We are at an inflection point in the AI cycle.
Between 2023 and 2026, the market has been dominated by a race at the model and infrastructure layer, scaling foundation models, securing compute, and pushing raw capability forward at unprecedented speed. The priority has been clear: make AI real, usable, and fast. Large language models, multimodal systems, and hyperscale infrastructure investments defined this phase, with breakthroughs like GPT-5, Claude, Gemini, and massive GPU buildouts leading the way. As we move into the next phase, the question is shifting decisively. The frontier is no longer how powerful the model is, but how useful, reliable, and economically embedded AI can become. The center of gravity is moving toward the application and system layer, where AI is integrated into workflows, products, and decision-making at scale.
Examples of the first cycle include frontier model releases and cloud AI platforms; examples of the next include AI agents, copilots, autonomous workflows, and system-level products that can reason, act, and learn continuously.
To understand this transition, it is useful to revisit the four layers of the AI stack: Data, Models, Infrastructure, and Applications.
Each layer is becoming more strategically important in a different way. Data is re-emerging as a core moat, with emphasis on clean, proprietary, and sovereign datasets that enable differentiation and regulatory control. Models are evolving away from a pure “bigger is better” mindset toward small language models (SLMs), task-specific systems, and AI that can run efficiently on-device. Infrastructure remains critical, as hyperscalers continue to support explosive demand for training and inference, while also optimising cost, latency, and energy efficiency. The application layer is where value ultimately crystallises, where AI products are built that can reason through neural networks, act through tools and software, and learn over time via memory. This is where defensible businesses are formed.
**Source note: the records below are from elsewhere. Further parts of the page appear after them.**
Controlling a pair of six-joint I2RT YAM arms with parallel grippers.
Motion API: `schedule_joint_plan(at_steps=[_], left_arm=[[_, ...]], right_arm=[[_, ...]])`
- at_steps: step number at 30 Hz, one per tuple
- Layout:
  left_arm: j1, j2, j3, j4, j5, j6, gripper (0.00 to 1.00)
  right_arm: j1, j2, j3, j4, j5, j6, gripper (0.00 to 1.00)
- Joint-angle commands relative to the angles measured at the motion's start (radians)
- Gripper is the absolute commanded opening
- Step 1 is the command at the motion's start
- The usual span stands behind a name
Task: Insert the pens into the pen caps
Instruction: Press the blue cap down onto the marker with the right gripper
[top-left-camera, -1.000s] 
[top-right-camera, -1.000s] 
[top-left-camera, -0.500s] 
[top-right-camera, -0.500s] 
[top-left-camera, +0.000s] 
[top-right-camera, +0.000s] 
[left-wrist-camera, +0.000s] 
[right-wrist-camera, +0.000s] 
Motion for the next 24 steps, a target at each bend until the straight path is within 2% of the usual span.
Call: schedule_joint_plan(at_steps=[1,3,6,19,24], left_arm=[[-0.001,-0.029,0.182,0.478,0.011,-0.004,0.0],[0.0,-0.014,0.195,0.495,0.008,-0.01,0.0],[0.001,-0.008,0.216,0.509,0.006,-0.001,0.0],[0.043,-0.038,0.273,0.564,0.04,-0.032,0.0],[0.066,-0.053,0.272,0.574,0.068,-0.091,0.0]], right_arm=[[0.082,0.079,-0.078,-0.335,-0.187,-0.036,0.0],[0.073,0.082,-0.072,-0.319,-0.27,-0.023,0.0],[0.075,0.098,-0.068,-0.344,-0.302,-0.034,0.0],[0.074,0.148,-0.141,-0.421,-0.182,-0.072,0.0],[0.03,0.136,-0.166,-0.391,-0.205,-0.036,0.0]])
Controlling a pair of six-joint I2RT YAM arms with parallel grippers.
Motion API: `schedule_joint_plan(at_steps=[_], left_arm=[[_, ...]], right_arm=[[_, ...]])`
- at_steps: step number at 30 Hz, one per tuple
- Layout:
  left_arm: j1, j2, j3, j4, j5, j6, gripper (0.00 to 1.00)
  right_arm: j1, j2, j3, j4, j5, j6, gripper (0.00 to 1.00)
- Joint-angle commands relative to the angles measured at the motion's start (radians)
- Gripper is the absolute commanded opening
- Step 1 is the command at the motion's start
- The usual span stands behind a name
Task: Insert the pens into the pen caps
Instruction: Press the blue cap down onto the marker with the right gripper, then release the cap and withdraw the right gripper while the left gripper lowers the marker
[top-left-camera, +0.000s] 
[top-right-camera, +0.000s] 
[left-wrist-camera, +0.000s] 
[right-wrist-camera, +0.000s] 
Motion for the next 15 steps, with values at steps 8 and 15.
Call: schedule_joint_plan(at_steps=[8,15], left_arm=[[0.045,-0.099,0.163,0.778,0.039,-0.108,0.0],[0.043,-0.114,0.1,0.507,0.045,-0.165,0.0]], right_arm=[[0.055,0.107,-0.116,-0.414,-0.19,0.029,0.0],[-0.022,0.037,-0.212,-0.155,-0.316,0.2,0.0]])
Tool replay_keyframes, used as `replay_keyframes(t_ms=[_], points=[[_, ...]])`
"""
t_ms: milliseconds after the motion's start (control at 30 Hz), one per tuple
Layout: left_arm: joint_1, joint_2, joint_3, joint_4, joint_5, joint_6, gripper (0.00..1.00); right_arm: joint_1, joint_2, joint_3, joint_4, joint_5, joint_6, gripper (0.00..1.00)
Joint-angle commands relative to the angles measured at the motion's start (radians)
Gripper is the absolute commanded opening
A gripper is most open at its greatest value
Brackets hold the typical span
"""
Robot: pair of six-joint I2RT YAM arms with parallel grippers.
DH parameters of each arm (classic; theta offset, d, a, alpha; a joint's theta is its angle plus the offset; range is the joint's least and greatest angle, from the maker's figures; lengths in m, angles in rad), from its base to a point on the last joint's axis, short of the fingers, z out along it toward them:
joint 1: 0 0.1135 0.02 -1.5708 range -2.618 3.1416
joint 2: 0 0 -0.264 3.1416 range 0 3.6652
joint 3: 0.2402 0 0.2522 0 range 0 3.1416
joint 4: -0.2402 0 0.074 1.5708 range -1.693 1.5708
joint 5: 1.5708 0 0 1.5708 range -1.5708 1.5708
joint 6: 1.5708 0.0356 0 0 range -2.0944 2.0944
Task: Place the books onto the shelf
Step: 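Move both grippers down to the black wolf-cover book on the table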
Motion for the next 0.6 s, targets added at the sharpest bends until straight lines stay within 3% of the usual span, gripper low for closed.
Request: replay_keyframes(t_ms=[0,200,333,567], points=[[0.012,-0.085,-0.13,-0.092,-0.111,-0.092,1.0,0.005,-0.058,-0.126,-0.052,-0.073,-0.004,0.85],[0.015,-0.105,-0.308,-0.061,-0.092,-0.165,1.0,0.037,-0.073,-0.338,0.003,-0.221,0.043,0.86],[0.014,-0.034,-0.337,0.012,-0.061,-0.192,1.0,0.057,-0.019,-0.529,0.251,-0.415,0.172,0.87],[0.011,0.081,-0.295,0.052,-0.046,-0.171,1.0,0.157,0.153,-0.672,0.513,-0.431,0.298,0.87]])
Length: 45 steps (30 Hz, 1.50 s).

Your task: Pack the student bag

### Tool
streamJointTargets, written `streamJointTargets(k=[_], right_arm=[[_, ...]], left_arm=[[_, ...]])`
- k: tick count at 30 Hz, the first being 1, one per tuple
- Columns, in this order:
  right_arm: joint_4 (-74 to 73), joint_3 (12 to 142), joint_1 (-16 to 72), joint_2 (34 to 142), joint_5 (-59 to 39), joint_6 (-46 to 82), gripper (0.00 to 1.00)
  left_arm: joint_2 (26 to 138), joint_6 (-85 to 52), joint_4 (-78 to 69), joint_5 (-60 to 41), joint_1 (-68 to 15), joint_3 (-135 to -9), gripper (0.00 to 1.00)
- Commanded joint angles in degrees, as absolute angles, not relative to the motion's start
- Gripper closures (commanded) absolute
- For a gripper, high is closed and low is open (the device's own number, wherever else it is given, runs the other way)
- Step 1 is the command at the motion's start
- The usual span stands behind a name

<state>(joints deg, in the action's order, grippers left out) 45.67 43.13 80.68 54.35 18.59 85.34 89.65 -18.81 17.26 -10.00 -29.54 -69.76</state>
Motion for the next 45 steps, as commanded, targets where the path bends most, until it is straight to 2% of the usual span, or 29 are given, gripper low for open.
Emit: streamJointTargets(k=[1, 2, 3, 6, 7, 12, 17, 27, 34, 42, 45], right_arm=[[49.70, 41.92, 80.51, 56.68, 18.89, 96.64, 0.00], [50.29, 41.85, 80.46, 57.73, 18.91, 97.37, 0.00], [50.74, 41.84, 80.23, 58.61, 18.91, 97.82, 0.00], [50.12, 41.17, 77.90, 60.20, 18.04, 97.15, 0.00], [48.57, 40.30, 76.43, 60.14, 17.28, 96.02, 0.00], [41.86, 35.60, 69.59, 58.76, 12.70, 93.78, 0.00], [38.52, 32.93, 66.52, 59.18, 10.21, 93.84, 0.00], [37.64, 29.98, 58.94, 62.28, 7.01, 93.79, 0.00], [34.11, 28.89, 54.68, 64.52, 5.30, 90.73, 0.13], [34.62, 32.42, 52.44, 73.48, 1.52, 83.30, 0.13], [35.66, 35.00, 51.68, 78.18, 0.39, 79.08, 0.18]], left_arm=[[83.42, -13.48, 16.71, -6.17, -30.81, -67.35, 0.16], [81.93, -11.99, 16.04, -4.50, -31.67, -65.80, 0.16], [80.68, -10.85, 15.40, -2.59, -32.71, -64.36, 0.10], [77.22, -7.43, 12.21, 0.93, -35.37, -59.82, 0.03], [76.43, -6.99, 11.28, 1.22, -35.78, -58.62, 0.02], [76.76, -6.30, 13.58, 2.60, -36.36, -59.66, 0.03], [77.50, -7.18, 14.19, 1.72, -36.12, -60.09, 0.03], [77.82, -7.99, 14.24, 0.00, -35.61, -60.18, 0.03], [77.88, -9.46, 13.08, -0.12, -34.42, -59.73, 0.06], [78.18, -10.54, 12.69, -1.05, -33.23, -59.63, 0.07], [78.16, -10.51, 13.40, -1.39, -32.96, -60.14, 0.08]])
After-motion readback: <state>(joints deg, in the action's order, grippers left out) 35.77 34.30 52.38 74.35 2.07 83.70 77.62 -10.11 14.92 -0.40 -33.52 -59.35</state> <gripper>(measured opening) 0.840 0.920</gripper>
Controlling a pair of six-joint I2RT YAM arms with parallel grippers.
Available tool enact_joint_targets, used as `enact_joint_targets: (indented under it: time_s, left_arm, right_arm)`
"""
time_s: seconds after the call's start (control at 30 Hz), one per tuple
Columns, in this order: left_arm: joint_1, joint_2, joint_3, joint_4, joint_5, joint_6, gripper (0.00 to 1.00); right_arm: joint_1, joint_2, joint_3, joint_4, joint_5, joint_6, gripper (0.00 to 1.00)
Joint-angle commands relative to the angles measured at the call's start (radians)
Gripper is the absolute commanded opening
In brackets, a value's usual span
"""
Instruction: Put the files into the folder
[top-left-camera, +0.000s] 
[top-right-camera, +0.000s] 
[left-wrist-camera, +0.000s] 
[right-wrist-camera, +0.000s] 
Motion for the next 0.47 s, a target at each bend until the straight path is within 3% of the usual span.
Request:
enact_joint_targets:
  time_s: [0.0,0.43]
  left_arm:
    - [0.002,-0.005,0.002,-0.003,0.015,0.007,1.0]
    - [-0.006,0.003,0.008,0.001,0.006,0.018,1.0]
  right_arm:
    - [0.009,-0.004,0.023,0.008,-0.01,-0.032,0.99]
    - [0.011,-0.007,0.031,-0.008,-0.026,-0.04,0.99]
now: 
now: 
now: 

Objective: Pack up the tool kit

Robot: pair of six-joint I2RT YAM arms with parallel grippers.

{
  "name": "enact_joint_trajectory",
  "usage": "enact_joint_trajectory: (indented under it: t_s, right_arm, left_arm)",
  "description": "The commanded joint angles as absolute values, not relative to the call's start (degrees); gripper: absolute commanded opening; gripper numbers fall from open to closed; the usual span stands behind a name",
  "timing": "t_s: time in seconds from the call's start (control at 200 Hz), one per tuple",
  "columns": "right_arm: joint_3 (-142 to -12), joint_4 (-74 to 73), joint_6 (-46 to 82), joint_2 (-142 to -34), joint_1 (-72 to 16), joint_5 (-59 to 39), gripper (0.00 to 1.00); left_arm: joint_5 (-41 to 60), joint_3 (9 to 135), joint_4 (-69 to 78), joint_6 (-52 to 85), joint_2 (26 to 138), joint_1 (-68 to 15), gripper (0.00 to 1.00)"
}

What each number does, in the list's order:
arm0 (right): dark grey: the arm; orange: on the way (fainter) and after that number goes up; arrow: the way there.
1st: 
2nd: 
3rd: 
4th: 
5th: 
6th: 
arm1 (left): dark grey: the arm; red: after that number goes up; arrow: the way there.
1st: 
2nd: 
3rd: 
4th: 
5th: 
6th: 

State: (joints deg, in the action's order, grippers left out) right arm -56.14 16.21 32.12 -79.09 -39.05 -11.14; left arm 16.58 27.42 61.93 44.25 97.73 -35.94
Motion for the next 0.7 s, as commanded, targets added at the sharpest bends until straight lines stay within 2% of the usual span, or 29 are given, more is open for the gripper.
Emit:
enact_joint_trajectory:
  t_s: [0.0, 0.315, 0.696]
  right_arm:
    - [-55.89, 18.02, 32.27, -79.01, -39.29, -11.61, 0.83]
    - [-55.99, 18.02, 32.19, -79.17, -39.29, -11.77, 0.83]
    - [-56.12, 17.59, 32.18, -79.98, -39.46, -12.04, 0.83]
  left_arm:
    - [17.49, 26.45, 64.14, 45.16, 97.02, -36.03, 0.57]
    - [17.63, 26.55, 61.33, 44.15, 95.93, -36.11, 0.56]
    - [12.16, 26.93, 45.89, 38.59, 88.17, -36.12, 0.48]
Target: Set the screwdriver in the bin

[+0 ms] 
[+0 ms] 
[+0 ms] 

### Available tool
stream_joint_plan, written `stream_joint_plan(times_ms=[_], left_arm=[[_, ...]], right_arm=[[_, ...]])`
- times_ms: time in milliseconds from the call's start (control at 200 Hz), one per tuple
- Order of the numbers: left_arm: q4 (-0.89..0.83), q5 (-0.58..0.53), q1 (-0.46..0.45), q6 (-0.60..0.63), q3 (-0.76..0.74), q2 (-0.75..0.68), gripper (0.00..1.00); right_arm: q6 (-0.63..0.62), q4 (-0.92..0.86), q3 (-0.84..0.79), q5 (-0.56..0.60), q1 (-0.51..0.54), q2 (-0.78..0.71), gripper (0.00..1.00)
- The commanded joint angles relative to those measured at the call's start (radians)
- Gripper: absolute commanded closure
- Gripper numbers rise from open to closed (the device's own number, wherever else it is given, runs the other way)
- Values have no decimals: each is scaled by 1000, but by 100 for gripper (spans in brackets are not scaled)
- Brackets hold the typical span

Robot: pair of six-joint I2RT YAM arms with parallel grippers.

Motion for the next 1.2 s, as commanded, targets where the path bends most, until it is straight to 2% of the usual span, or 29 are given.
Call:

This moment fits into a broader historical progression that has defined every major AI wave.
In the past, the core question was: Can we build it? This era was driven by research breakthroughs and proof-of-concept systems. The present phase asks: Can we scale and deploy it? focusing on performance, reliability, speed, and distribution. The emerging future reframes the challenge again: Is it dependable, integrated, and economically useful at scale? This final question is the hardest and the most valuable. It is where AI moves from impressive technology to indispensable infrastructure, embedded across enterprises, consumer products, and entire industries.
Anthropic provides a clear example of how this sequencing is unfolding in real time.
The company began at the model layer, investing deeply in the development of Claude as a frontier language model focused on safety and performance. From there, it moved into deployment and usability with products like Claude Code, enabling developers to integrate the model into real workflows. Most recently, Anthropic has expanded into system-level products such as Claude for collaborative work (“Co-Work”), signalling a shift toward AI that operates as an ongoing participant in knowledge work. Each step builds on the last. Model capability enables tools, tools enable workflows, and workflows evolve into systems. This iterative journey reflects the broader market transition from isolated models to integrated AI systems.
Takeaway
We are entering the AI Systems Era. A phase defined not by raw intelligence alone, but by dependable, integrated, and economically meaningful AI at scale. As models commoditise, value is concentrating in data, system design, and applications that embed AI deeply into real-world processes. This transition creates a new investment landscape, where winners will be those who understand not just what AI can do, but how it becomes indispensable.